Apparently at 11:00am the museum will respond to the SCV’s request. I assume it will be a hearty, "NO".
The English and History departments at my school decided to set up an interdisciplinary seminar on the Civil Rights Movement for interested juniors. This is a two-week seminar that started meeting this week on M, T, Th from 7-8:30pm. There are five teachers and 17 students involved. We meet in a room where we can all fit around a table and converse with ease. Here is the seminar description:
An interdisciplinary History and English course, this seminar will address the fundamental question of how Americans bring about change. While we will look closely at the Civil Rights Movement as a case study in effecting change, we will be doing so in the context of larger questions. What are the most effective ways to bring about change? What has to happen in order to make people want to change? What if not everyone wants to change? How do we resolve conflicts about our most fundamental values? What are the areas today in which you yourself would like to see change? What ideas do you have for making that change: the political system? the courts? education? protest?

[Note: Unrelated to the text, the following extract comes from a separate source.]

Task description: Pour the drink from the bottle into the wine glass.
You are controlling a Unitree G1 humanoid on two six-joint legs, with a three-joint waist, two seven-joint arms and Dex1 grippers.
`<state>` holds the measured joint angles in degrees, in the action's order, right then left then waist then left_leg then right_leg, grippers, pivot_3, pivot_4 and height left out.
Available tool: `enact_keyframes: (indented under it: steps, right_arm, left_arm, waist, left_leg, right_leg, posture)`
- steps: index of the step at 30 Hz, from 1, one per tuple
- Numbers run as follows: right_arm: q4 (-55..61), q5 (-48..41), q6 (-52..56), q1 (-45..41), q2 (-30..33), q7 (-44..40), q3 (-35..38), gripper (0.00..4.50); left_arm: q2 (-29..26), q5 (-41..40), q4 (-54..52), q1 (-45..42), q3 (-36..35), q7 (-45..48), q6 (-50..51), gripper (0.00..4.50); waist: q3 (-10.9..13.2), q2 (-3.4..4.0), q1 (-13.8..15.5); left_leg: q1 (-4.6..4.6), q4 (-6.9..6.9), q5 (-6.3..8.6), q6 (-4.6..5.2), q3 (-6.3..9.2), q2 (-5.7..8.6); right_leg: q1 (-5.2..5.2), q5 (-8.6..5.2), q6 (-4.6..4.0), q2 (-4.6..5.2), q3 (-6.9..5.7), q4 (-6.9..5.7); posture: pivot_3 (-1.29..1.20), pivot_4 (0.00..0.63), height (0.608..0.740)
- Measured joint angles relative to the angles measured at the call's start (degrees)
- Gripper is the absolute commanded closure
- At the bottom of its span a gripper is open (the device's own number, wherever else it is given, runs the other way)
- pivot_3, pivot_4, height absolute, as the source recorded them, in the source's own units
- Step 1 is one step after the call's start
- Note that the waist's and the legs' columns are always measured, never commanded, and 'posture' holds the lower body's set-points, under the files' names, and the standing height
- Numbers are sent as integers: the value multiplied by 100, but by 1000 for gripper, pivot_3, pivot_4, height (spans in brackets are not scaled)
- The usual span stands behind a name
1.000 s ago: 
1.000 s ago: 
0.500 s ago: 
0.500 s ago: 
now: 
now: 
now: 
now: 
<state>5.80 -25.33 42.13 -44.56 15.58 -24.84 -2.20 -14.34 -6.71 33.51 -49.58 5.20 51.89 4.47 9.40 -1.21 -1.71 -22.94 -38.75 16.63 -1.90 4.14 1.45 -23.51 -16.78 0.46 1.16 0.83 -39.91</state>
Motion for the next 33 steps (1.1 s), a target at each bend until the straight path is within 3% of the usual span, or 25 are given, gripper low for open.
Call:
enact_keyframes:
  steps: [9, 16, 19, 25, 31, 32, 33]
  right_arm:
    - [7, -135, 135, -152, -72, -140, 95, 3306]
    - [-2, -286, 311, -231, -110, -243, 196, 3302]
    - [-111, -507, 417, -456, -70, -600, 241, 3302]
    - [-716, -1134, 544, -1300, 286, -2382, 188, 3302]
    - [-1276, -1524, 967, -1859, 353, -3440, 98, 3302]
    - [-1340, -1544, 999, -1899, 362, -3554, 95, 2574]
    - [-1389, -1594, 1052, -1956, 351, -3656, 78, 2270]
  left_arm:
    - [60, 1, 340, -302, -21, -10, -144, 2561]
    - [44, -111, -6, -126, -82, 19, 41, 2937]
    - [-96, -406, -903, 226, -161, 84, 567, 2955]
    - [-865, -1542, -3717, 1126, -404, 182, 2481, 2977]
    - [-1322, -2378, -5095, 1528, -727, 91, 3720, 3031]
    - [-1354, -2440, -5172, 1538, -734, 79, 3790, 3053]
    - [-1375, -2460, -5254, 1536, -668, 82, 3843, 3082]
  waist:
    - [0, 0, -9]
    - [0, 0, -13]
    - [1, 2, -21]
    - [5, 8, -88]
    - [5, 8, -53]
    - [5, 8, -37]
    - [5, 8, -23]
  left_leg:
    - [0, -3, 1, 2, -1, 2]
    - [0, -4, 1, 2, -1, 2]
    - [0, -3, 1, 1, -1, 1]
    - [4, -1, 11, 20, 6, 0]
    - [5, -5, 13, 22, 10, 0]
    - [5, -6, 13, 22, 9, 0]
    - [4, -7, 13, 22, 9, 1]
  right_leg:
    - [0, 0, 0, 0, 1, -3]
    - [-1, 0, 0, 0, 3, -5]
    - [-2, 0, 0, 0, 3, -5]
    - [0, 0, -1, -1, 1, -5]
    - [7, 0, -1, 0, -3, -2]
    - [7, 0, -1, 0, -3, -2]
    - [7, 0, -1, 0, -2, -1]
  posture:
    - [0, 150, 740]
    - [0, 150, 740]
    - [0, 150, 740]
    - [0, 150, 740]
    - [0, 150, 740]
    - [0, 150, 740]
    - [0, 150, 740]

Students had to read Toni Morrison’s Song of Solomon and Harvard Sitkof’s The Struggle for Black Equality before the seminar started. The conversations have been simply wonderful and the students seem to be thoroughly enjoying the experience. Last night we spent most of the time discussing King’s "Letter From a Birmingham Jail" and tonight we will discuss James Baldwin’s essay "Nobody Knows My Name."
Of course I set up a blog for the seminar. You can read the posts, but cannot comment. You will find a link on the left side bar under "Personal." The students are still getting use to the blogging format, but you can at least get a sense of the kinds of issues that we are discussing. I am seriously thinking about using blogs in my classes next year.